Tori Haring-Smith became president of Washington & Jefferson College in 2005. Prior to her appointment, Dr. Haring-Smith was Dean of the College and then Vice President for Educational Affairs at Willamette University. She also served as Executive Director of the Thomas J. Watson Foundation. A nationally recognized advocate for the liberal arts, Dr. Haring-Smith is a mentor and coach for the Institute on Campus Leadership for Sustainable Innovation and was a national panel member for Greater Expectations, AAC&U's national initiative on liberal education in the 21st century. Dr. Haring-Smith's academic background is in theatre and writing. She is a noted director, author, and speaker and has published 10 books and numerous articles on topics ranging from curriculum reform to drama to pedagogy. She has had three play translations widely distributed in the United States and has been recognized by the Los Angeles Drama Critics Circle and LA Weekly. Dr. Haring-Smith holds an undergraduate degree from Swarthmore College and master’s and doctoral degrees from the University of Illinois at Urbana-Champaign.
Alex Johnson is president of Cuyahoga Community College, a position he has had since 2013. Prior to his appointment, he served as president of the Community College of Allegheny County.
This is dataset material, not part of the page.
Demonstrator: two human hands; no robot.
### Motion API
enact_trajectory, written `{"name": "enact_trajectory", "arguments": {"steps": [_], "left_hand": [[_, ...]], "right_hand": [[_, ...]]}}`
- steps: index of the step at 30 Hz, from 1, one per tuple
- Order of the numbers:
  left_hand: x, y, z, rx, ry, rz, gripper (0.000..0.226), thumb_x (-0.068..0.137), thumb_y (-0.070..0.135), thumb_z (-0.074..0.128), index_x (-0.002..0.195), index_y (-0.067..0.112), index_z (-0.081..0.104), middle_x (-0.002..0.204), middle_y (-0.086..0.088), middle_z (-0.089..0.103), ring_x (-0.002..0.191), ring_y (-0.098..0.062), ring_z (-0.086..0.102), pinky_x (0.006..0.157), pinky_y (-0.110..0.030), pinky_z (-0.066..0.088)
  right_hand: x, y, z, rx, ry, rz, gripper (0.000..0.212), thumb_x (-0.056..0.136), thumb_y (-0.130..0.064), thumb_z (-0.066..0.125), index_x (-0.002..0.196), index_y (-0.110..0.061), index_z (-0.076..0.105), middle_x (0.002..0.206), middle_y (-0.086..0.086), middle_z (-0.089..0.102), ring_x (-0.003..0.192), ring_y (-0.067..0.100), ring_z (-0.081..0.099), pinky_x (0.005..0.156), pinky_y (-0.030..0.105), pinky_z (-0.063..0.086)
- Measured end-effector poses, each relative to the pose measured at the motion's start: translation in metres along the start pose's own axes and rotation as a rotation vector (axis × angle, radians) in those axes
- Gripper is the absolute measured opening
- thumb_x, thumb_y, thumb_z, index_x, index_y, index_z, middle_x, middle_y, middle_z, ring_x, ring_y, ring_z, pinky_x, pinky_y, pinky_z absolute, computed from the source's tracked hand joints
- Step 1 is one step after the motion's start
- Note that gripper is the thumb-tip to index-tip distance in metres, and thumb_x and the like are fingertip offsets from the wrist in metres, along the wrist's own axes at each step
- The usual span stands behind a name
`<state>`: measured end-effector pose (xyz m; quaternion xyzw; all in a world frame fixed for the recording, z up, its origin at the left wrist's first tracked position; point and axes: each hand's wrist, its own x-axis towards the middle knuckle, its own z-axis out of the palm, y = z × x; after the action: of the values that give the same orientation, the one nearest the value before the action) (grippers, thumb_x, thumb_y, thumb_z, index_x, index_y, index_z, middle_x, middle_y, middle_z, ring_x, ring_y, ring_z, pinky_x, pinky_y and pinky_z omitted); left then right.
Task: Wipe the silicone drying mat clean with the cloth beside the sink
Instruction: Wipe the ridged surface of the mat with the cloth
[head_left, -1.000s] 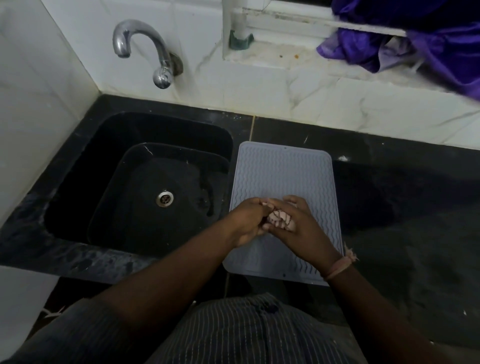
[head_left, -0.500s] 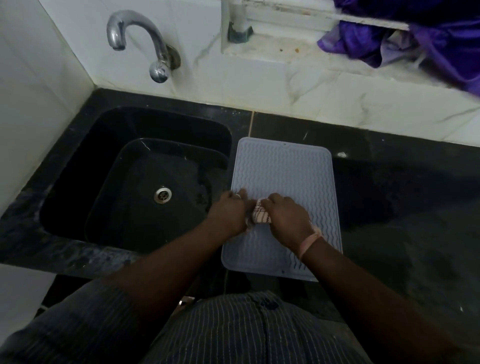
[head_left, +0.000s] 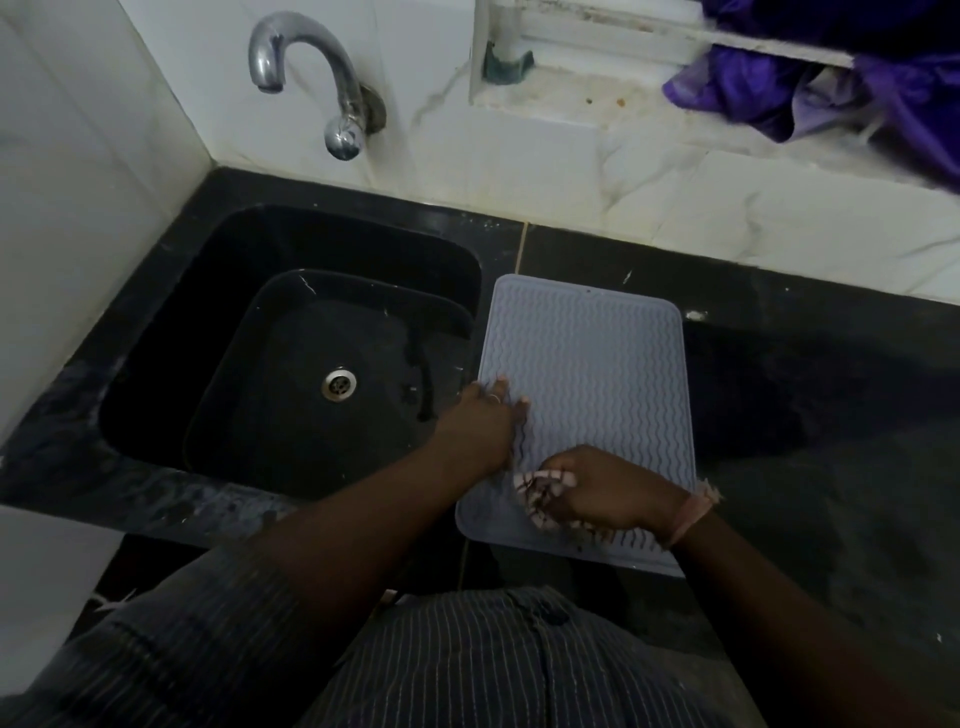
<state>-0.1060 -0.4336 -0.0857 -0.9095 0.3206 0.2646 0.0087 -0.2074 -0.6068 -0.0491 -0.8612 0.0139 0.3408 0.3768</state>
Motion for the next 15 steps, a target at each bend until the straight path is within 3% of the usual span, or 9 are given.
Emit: {"name": "enact_trajectory", "arguments": {"steps": [4, 7, 9, 13, 15], "left_hand": [[0.0, 0.002, -0.001, -0.02, 0.011, -0.009, 0.083, 0.093, 0.05, 0.063, 0.161, 0.031, 0.019, 0.17, -0.014, 0.004, 0.151, -0.046, 0.014, 0.12, -0.056, 0.029], [0.001, 0.003, -0.001, -0.021, 0.013, -0.011, 0.081, 0.095, 0.054, 0.059, 0.161, 0.031, 0.019, 0.17, -0.015, 0.004, 0.151, -0.046, 0.014, 0.12, -0.056, 0.027], [0.0, 0.002, 0.0, -0.035, 0.025, -0.012, 0.078, 0.096, 0.053, 0.057, 0.161, 0.031, 0.019, 0.17, -0.014, 0.005, 0.151, -0.045, 0.013, 0.121, -0.055, 0.026], [-0.002, 0.002, -0.001, -0.03, 0.025, -0.008, 0.08, 0.095, 0.045, 0.062, 0.161, 0.031, 0.018, 0.17, -0.013, 0.005, 0.151, -0.044, 0.013, 0.121, -0.055, 0.025], [-0.003, 0.002, -0.002, -0.03, 0.016, -0.013, 0.079, 0.096, 0.044, 0.06, 0.162, 0.032, 0.016, 0.17, -0.011, 0.004, 0.152, -0.043, 0.012, 0.122, -0.054, 0.024]], "right_hand": [[0.008, -0.007, -0.011, -0.145, 0.074, 0.116, 0.041, 0.084, -0.042, 0.079, 0.106, -0.015, 0.058, 0.099, 0.001, 0.065, 0.088, 0.017, 0.064, 0.075, 0.033, 0.054], [0.022, -0.004, 0.001, -0.381, 0.292, 0.071, 0.072, 0.077, -0.064, 0.076, 0.123, -0.014, 0.052, 0.121, 0.007, 0.052, 0.099, 0.026, 0.061, 0.083, 0.04, 0.055], [0.032, 0.002, 0.01, -0.497, 0.48, 0.088, 0.087, 0.075, -0.066, 0.074, 0.137, -0.012, 0.047, 0.133, 0.017, 0.044, 0.109, 0.035, 0.056, 0.085, 0.044, 0.054], [0.036, 0.001, 0.015, -0.652, 0.795, 0.031, 0.082, 0.071, -0.06, 0.078, 0.134, -0.013, 0.054, 0.117, 0.014, 0.06, 0.097, 0.035, 0.061, 0.073, 0.045, 0.053], [0.034, 0.005, 0.015, -0.688, 0.798, -0.063, 0.065, 0.078, -0.053, 0.075, 0.13, -0.017, 0.058, 0.117, 0.009, 0.063, 0.099, 0.033, 0.063, 0.082, 0.047, 0.052]]}}
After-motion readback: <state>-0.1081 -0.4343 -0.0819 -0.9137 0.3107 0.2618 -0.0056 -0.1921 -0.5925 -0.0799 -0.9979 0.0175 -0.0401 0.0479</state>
Additionally, he served as Chancellor of Delgado Community College in New Orleans, Louisiana. Dr. Johnson has a bachelor’s degree from Winston-Salem State University, a master’s degree from Lehman College, and a doctorate from the Pennsylvania State University. Additionally, he completed the Executive Leadership Institute of the League for Innovation, the Management Development Program at Harvard University, and was an ACE Fellow.
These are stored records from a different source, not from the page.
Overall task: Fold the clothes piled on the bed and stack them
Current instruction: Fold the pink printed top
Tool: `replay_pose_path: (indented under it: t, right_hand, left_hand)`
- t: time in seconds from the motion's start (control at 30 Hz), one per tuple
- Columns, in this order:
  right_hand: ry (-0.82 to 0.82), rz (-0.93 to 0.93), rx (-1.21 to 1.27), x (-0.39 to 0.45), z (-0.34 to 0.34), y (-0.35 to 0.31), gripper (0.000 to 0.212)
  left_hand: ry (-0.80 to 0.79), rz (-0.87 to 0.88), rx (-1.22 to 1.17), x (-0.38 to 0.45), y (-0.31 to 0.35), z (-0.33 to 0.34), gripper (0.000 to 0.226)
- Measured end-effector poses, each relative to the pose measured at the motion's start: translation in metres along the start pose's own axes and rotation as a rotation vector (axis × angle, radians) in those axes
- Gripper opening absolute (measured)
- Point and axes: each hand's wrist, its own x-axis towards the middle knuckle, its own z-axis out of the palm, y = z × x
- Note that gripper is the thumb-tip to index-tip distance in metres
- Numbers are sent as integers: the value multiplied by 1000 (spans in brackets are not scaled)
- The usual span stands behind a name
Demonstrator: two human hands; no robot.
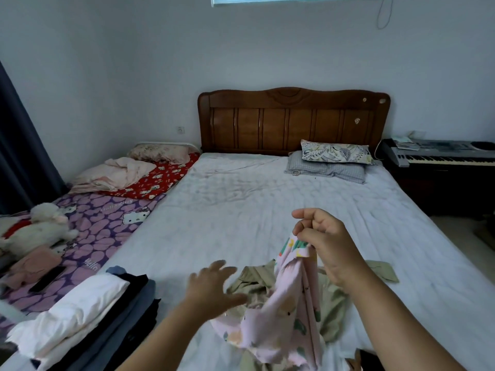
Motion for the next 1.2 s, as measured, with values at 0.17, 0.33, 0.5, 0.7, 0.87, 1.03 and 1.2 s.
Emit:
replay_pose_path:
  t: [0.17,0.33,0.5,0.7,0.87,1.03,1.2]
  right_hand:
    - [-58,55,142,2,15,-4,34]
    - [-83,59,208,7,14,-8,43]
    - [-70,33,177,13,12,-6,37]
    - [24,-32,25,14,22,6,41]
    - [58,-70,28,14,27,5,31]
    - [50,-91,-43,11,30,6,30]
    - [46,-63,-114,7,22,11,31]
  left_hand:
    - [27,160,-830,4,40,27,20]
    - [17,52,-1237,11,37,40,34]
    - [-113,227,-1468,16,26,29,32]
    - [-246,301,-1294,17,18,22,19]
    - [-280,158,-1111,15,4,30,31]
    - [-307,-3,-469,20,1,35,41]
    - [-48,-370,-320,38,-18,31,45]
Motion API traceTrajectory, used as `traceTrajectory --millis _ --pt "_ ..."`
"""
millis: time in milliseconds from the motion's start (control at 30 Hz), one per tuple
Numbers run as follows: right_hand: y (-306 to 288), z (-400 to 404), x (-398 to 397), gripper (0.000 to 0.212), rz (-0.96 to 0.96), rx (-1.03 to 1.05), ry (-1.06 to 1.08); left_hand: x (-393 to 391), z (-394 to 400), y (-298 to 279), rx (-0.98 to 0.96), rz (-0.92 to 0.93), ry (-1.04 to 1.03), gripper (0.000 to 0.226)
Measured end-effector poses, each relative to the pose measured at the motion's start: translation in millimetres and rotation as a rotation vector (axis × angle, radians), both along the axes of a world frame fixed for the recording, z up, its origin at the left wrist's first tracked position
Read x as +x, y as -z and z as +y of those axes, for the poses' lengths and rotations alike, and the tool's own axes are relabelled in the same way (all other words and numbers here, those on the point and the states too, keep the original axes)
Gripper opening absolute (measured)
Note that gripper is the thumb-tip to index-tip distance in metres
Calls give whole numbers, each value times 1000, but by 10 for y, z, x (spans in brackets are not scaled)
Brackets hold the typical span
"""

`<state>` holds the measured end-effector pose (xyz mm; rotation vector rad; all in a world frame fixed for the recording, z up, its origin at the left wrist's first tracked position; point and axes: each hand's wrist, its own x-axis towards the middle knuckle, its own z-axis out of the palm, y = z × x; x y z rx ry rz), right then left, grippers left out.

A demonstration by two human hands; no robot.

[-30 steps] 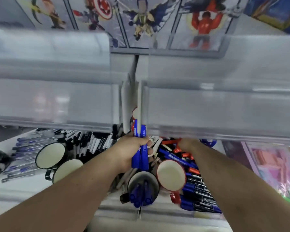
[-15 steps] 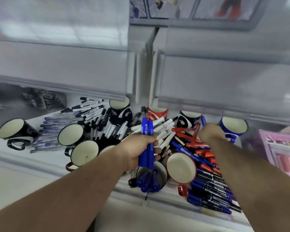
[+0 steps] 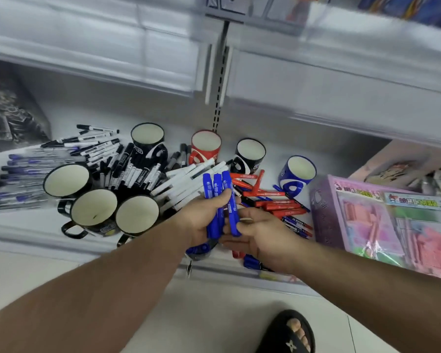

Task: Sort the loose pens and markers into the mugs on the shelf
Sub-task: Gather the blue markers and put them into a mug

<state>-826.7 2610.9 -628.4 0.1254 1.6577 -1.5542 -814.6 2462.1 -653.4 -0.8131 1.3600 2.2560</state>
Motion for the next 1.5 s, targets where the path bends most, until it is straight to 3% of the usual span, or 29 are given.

Lucille Jordan became president of Nashua Community College in 1997. She has served as vice-chair of the National Campus Compact Board and serves as Vice Chair of the Greater Nashua United Way, Chair of the Greater Nashua United Way Youth Venture Partnership, Chair of the New England Advisory Council of College Board, and Member of the College Board National Community College Committee. She represents community colleges nationally on the College Board Membership/Trustee Council and chairs the New England Community College Council, the New Hampshire College and University Council, and the Board of New Hampshire Scholars. Dr. Jordan earned her undergraduate and graduate degrees in Education and English at The Ohio State University.
Martha Kanter is Executive Director of the College Promise Campaign. Previously, she was Distinguished Visiting Professor of Higher Education at the Steinhardt School of Culture, Education, and Human Development at New York University after serving as Under Secretary of Education in the Obama Administration from 2009 until December 2013. In that role, she oversaw policies, programs, and activities related to postsecondary education, adult and career-technical education, and federal student aid. She also supervised six White House Initiatives on Asian Americans and Pacific Islanders; Educational Excellence for Hispanics; Historically Black Colleges and Universities; American Indian and Alaska Native Education; Educational Excellence for African Americans and Faith-Based and Neighborhood Partnerships. Prior to her tenure at the U.S. Department of Education, she served as chancellor of the Foothill-DeAnza Community College District and as president of De Anza College. She received her bachelor’s degree from Brandeis University, an M.Ed. from Harvard University, and an Ed.D. from the University of San Francisco.
Robert L. Niehoff
Robert L. Niehoff, S.J., became president of John Carroll University in 2005. Prior to his appointment as president, he was Vice President, Planning and Budget and Associate Provost at the University of San Francisco where he had held the positions of Associate Dean and Assistant Professor. Over the course of his career, he has been Chief Financial Officer of the Archdiocese of Nassau (The Bahamas), Rector of the Manresa Jesuit Community, and Associate Director of the Mater Dei Institute for Ministry Training. He has served on the Board of Directors of Georgetown University and the Executive Committee of the Association of Jesuit Colleges and Universities. Dr. Niehoff holds an undergraduate degree in philosophy from Gonzaga University, an M.Div. from the Jesuit School of Theology at Berkeley, an M.B.A. from the University of Washington, and a Ph.D. in Educational Leadership from Gonzaga.
Elsa Núñez (Vice Chair)
Elsa Núñez became President of Eastern Connecticut State University in 2006. Prior to her appointment, she served as Vice Chancellor for Academic and Student Affairs in the University of Maine System, after serving as Provost and Vice President for Academic Affairs at Lesley University, University Dean for Academic Affairs and Vice Chancellor for Student Affairs at the City University of New York, and Associate Dean of Faculty at the College of Staten Island of The City University of New York. Dr. Nuñez received her undergraduate degree from Montclair State College, her master’s from Farleigh Dickinson University, and her doctoral degree in linguistics from Rutgers, The State University of New Jersey.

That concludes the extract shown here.